Yahoo ad server is distributing malicious codes to its users. Two security firms have found that the juggernaut seem to have had its ad server hacked, and as a result over 27,000 users are becoming a victim of this vicious attack every hour. It is also being reported that this attack has been going since last week.
While Yahoo hasn’t issued any official statement over the cause of this infection, it is being speculated that either the ad server of Yahoo had been compromised or, some infected ads managed to bypass Yahoo’s malware filtering mechanism.
The aforementioned firm suggests vulnerability in Java to be the root cause of this issue.
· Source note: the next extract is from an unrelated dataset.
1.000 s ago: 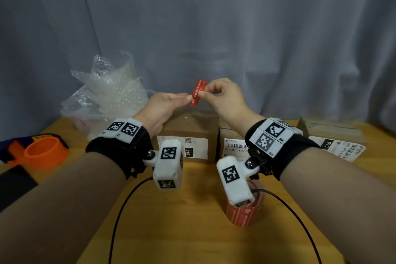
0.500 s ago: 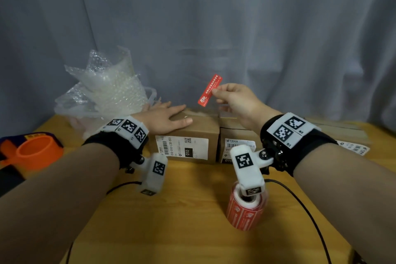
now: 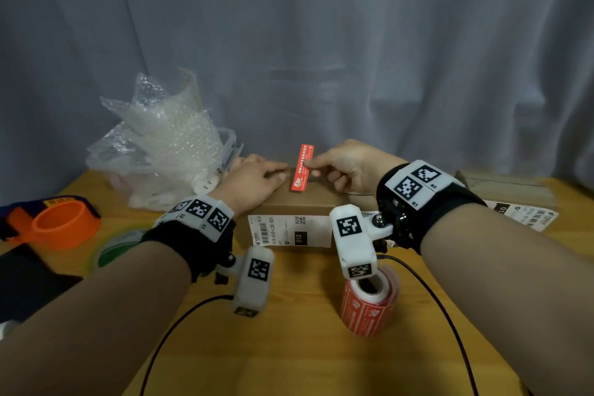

Java has had been in the questions over security concerns in last few years. And it is also recommended that you disable Java in your web-browser.
Based on a sample of traffic we estimate the number of visits to the malicious site to be around 300k/hr. Given a typical infection rate of 9% this would result in around 27.000 infections every hour. Based on the same sample, the countries most affected by the exploit kit are Romania, Great Brittain and France. At this time it’s unclear why those countries are most affected, it is likely due to the configuration of the malicious advertisements on Yahoo.
The malware exploits the vulnerability in Java and installs a range of malicious codes. The attackers seem to be financially motivated. Yahoo is aware of this issue and has speeded down the rate of the infection.
While most of us are still not over our New Years celebration, big companies like Yahoo, Skype and Snapchat have already been hacked.
We will update the post once Yahoo addresses this issue.